Segment Start: Source data
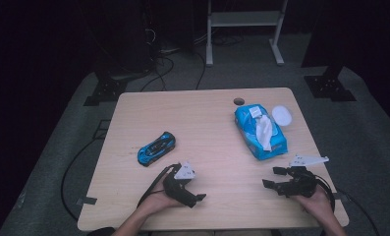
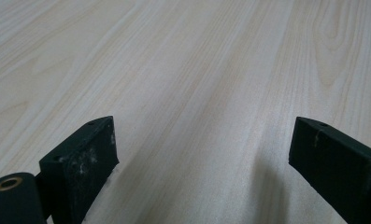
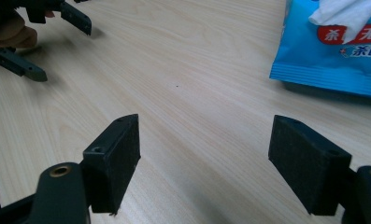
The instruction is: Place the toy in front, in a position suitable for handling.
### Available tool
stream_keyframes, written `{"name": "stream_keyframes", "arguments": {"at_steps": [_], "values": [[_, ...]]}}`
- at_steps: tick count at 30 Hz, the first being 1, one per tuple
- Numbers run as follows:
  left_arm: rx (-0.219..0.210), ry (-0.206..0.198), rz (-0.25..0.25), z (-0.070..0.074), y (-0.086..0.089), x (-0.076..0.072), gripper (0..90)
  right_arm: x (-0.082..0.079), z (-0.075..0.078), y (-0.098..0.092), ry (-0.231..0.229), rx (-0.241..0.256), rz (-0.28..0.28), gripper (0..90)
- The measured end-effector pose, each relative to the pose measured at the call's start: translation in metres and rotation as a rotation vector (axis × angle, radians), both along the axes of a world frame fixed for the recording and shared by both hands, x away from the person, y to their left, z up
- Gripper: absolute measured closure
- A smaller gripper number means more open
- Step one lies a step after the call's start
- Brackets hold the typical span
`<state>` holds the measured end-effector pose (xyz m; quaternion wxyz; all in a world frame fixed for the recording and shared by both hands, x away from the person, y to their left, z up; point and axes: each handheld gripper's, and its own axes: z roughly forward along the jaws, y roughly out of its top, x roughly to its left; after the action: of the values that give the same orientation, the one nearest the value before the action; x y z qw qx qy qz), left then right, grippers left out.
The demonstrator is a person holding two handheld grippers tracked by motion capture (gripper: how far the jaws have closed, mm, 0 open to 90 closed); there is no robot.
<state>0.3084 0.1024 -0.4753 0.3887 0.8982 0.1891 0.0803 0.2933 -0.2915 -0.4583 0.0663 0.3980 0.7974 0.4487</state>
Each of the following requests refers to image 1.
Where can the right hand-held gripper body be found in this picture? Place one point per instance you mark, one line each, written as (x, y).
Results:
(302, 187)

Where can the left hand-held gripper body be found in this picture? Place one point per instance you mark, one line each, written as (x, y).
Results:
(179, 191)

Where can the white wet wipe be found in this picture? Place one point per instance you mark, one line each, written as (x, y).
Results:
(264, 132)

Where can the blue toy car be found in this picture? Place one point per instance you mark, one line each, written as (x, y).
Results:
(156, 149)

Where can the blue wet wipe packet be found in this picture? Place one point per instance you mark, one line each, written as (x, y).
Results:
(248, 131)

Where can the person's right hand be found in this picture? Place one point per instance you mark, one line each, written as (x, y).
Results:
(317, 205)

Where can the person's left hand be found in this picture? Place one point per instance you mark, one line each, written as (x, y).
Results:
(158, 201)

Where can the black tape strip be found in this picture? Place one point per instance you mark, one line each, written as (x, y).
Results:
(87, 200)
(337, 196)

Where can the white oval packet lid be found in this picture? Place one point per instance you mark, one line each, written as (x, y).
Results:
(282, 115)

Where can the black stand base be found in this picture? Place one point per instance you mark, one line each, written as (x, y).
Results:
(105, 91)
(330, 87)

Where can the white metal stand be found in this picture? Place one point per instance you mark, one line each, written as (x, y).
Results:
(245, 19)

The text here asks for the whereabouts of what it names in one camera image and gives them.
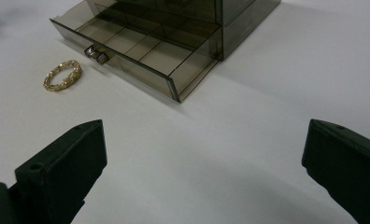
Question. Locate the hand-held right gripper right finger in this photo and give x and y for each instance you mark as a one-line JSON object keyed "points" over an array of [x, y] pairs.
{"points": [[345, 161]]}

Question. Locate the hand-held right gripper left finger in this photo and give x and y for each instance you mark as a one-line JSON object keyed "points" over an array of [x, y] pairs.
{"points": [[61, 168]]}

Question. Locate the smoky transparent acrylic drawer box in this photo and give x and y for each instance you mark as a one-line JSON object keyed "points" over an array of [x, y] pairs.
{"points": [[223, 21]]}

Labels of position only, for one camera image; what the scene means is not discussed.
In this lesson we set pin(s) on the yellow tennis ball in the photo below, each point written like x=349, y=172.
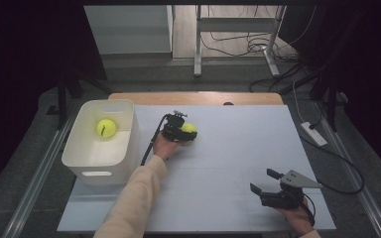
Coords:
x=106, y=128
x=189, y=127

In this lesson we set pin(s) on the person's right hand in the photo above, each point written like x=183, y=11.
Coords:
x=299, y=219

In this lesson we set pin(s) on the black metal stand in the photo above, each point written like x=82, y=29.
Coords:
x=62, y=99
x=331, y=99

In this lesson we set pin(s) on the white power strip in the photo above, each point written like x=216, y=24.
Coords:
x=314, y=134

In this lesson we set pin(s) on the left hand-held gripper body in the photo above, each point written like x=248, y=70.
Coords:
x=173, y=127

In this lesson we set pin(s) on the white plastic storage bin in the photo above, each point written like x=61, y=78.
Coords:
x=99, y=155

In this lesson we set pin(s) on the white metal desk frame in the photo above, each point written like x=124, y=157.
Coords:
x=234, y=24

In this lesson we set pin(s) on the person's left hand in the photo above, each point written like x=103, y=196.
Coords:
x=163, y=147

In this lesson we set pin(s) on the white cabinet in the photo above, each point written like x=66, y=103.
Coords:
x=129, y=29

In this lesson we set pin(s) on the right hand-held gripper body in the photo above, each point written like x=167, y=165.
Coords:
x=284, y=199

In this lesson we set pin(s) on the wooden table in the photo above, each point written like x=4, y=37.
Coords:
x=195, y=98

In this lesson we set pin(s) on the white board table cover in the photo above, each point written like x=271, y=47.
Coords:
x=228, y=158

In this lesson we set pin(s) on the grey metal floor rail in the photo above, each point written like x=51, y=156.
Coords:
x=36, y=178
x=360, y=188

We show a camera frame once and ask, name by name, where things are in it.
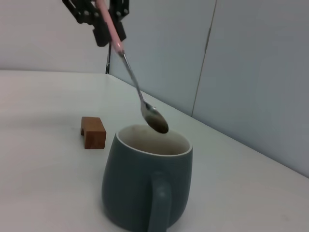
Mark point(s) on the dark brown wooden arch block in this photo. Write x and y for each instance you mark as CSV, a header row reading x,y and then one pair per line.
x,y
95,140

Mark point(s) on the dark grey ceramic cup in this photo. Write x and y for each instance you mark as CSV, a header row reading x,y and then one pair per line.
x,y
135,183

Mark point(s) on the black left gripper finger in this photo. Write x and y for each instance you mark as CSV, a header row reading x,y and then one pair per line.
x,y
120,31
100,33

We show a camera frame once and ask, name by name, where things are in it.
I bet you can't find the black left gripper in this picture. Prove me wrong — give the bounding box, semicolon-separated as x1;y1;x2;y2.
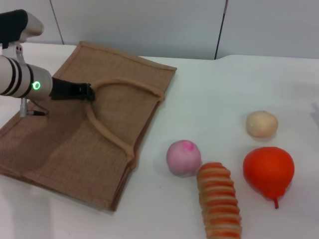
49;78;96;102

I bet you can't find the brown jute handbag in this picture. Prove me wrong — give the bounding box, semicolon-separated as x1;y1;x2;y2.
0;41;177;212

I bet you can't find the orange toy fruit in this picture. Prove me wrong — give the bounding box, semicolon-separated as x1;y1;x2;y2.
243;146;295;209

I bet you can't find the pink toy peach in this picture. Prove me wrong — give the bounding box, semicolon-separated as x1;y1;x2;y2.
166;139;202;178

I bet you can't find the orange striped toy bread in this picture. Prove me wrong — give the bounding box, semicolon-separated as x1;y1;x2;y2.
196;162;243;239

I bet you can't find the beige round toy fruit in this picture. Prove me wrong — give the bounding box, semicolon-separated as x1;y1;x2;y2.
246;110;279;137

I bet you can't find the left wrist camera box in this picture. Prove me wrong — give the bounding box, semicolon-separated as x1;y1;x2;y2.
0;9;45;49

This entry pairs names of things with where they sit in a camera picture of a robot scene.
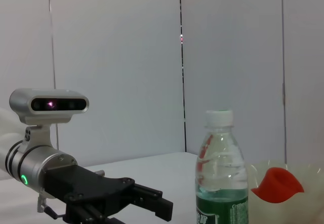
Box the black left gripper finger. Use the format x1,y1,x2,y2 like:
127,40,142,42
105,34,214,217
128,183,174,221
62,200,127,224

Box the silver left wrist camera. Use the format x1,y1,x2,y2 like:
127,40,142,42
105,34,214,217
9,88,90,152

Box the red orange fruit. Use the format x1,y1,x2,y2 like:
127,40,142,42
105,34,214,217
Segment End: Source data
Segment Start: Source data
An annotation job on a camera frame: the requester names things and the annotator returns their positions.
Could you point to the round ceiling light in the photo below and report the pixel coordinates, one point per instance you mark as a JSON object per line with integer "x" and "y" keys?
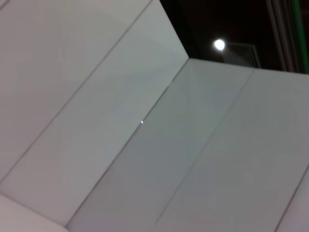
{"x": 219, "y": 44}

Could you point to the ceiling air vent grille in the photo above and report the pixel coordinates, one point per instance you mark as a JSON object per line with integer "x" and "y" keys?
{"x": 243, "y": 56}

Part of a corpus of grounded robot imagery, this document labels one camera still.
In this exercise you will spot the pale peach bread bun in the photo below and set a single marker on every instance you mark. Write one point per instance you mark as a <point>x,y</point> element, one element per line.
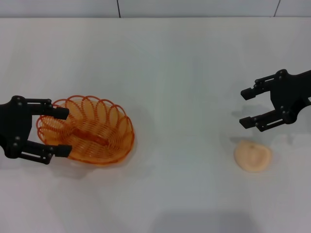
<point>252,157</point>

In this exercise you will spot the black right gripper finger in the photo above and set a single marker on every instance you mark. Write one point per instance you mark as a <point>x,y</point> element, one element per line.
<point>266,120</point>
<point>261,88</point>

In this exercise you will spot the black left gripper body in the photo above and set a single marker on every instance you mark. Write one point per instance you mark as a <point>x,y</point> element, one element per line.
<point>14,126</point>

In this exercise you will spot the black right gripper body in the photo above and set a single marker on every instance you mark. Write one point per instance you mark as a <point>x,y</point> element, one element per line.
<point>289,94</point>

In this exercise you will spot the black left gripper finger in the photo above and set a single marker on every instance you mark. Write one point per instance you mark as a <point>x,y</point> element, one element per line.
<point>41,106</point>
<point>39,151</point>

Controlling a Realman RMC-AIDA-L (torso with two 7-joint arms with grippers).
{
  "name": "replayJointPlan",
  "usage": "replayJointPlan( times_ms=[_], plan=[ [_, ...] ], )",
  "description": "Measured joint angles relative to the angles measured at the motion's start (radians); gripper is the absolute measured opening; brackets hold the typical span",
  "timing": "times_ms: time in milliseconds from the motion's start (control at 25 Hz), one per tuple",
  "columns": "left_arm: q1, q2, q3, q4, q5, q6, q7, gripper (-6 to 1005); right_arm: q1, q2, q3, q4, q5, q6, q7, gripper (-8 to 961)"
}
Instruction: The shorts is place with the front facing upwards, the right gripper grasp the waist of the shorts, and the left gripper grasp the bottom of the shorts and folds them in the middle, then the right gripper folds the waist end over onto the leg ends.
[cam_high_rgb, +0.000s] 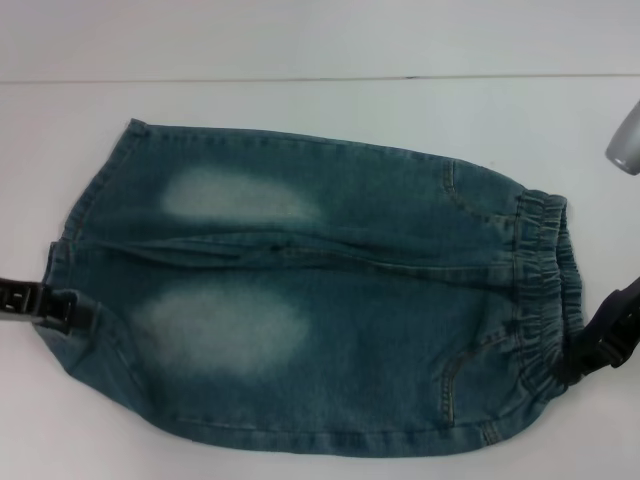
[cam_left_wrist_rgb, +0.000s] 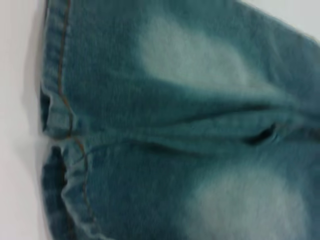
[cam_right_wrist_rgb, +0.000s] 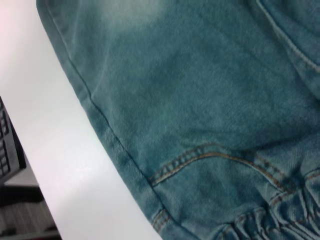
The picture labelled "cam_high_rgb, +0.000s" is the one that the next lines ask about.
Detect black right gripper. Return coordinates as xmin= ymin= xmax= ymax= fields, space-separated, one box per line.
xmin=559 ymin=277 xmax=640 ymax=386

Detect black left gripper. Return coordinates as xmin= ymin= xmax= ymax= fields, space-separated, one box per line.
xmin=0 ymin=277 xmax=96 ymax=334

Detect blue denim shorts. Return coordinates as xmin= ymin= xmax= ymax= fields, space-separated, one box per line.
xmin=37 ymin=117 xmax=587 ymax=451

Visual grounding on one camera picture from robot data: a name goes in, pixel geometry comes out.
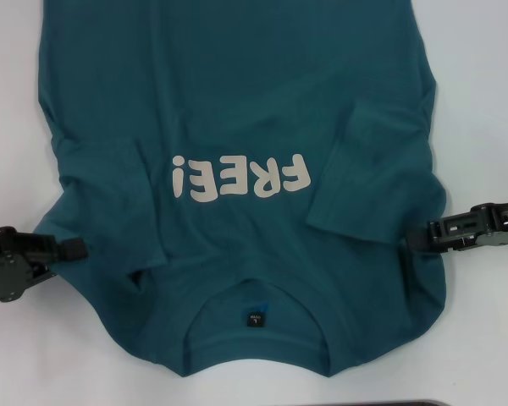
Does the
Segment End: Source data
Segment Start: Source data
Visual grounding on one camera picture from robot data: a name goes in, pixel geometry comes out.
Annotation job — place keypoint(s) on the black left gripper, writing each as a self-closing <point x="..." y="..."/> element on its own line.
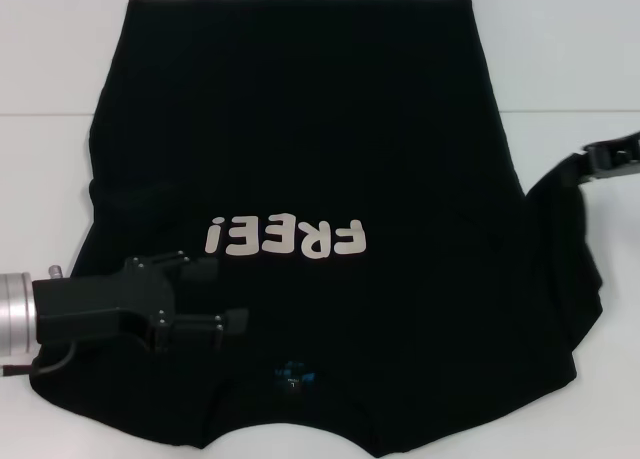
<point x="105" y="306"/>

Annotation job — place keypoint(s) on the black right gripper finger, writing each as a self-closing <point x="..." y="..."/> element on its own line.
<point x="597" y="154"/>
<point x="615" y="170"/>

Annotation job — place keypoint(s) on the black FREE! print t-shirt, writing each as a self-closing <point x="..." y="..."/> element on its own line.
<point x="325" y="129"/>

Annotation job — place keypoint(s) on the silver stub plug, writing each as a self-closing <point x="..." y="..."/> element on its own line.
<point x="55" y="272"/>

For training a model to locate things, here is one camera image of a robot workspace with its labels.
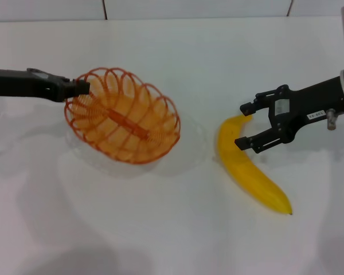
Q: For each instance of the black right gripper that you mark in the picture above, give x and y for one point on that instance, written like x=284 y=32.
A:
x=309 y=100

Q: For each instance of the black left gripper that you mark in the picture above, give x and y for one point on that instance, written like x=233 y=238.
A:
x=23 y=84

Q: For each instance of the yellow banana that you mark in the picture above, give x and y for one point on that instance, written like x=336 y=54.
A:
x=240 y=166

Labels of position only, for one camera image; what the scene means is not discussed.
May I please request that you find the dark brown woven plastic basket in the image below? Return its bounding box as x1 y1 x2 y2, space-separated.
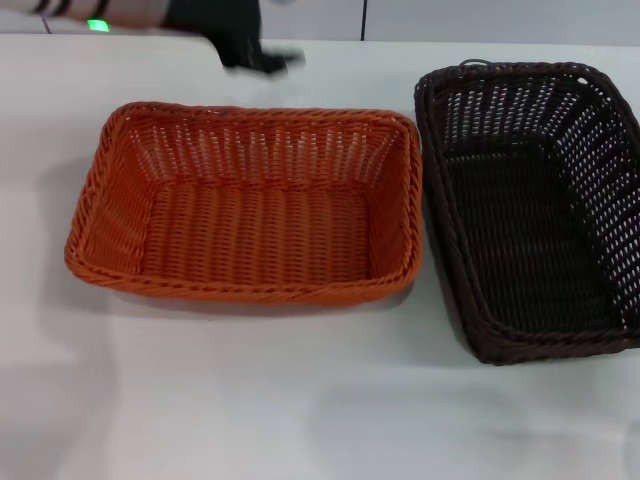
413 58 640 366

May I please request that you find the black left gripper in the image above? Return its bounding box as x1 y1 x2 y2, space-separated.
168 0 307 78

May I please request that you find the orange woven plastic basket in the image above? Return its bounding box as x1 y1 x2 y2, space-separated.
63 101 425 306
Segment End: Source data
== What to produce ==
Send back an exact copy of only the lines from the line with "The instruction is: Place" up to and including the line with "grippers left out." in the data above.

== Result of this exercise ==
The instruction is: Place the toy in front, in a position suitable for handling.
### Available tool
stream_keyframes, written `{"name": "stream_keyframes", "arguments": {"at_steps": [_], "values": [[_, ...]]}}`
- at_steps: tick count at 30 Hz, the first being 1, one per tuple
- Numbers run as follows:
  left_arm: rx (-0.219..0.210), ry (-0.206..0.198), rz (-0.25..0.25), z (-0.070..0.074), y (-0.086..0.089), x (-0.076..0.072), gripper (0..90)
  right_arm: x (-0.082..0.079), z (-0.075..0.078), y (-0.098..0.092), ry (-0.231..0.229), rx (-0.241..0.256), rz (-0.28..0.28), gripper (0..90)
- The measured end-effector pose, each relative to the pose measured at the call's start: translation in metres and rotation as a rotation vector (axis × angle, radians), both along the axes of a world frame fixed for the recording and shared by both hands, x away from the person, y to their left, z up
- Gripper: absolute measured closure
- A smaller gripper number means more open
- Step one lies a step after the call's start
- Brackets hold the typical span
`<state>` holds the measured end-effector pose (xyz m; quaternion wxyz; all in a world frame fixed for the recording and shared by both hands, x away from the person, y to their left, z up; point and axes: each handheld gripper's, and its own axes: z roughly forward along the jaws, y roughly out of its top, x roughly to its left; after the action: of the values that give the same orientation, the one nearest the value before the action; x y z qw qx qy qz), left then right, grippers left out.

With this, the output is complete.